First published: Spring 2000
Few artists can claim to live and breathe their work to the same extent as Raymond Isidore (1900–1964), whose house in Chartres was also his masterpiece. Mosaics of broken glass and crockery adorn the building, its courtyards and interior, covering even the sewing machine and coffee grinder. Only the white sheets in the bedroom were left unadulterated. Yet Raymond Isidore never considered himself to be an artist.
A graveyard sweeper by day, he devoted 30 years, 29,000 hours and 15 tons of crockery to this project, in an effort to escape the monotony of his everyday existence. He could probably never have imagined that his house, La Maison Picassiette, would attract over 30,000 visitors each year, and be the subject of a 1998 Channel 4 TV production, called 'Journeys into the Outside', narrated by British pop icon Jarvis Cocker. Even Isidore's nickname conveys the happy coincidence of unskilled misfit and artistic genius that encapsulates the notion of outsider art.
Christened 'Picassiette' by a journalist, Isidore, as the pun implies, is both a scavenger (pique-assiette) and a great twentieth-century artist.
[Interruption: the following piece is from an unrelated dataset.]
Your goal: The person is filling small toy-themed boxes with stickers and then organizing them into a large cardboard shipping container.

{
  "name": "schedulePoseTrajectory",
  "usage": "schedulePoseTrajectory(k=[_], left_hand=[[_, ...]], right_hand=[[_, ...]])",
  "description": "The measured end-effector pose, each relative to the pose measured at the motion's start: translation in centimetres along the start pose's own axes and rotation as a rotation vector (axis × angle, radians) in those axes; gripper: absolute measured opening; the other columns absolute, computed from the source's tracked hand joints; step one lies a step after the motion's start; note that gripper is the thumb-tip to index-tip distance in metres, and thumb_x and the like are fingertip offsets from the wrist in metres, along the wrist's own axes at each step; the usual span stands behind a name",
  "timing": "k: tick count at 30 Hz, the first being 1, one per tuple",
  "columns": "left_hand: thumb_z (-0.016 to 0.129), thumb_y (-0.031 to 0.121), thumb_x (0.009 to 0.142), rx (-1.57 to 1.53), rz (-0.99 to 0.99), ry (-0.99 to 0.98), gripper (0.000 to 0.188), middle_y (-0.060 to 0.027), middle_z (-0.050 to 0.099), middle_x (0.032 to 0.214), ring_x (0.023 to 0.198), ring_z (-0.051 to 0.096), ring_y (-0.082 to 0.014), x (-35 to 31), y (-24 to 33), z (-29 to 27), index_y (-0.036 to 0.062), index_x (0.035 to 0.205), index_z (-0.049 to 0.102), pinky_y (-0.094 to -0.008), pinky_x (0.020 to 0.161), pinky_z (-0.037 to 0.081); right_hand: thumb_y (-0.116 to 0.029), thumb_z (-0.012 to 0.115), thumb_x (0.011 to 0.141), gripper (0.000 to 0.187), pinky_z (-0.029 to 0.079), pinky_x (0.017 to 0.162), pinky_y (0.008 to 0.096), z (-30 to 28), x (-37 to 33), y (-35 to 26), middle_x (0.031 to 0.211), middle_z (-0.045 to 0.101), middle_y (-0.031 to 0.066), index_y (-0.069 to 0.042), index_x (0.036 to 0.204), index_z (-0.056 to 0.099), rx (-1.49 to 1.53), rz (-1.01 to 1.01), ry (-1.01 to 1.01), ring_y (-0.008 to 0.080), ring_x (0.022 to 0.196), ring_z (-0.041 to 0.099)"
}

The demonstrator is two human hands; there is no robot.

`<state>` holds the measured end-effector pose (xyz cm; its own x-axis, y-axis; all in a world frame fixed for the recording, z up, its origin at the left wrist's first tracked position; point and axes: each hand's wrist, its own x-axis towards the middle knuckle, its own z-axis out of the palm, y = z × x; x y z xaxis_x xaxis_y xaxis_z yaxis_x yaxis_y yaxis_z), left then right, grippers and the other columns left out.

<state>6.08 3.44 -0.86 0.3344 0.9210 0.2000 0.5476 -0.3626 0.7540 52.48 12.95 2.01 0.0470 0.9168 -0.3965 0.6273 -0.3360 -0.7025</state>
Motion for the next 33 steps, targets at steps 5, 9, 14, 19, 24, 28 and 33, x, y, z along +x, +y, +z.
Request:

The legend began in 1928, when Raymond Isidore acquired 4 acres of fallow land for 450 francs and determined to build a house for his wife and three stepchildren. In the course of one year, working in the evenings and on Sundays, he built a small home consisting simply of a kitchen and two bedrooms.
Then, in 1937, he began to cover the outside walls of his house with mosaics of an unusual kind. Hunting in quarries and rubbish-tips, Picassiette collected tea-spouts, broken ashtrays and colourful perfume bottles with which to create geometric designs and symbolic narratives. He made mortar from limestone and sand, which was tinted ochre and blue with crushed cement and blue chalk, and his only tools were a trowel, a soup-spoon, a fork and a pocket-knife.
On the front wall of the house, scenes of Jerusalem and Chartres mingle with iconic female figures, the exotic, sensual Palestinian and the pure and maternal French woman. These first designs mark the beginning of a preoccupation with religion, death, the feminine and the exotic – universal themes that recur in his mosaics.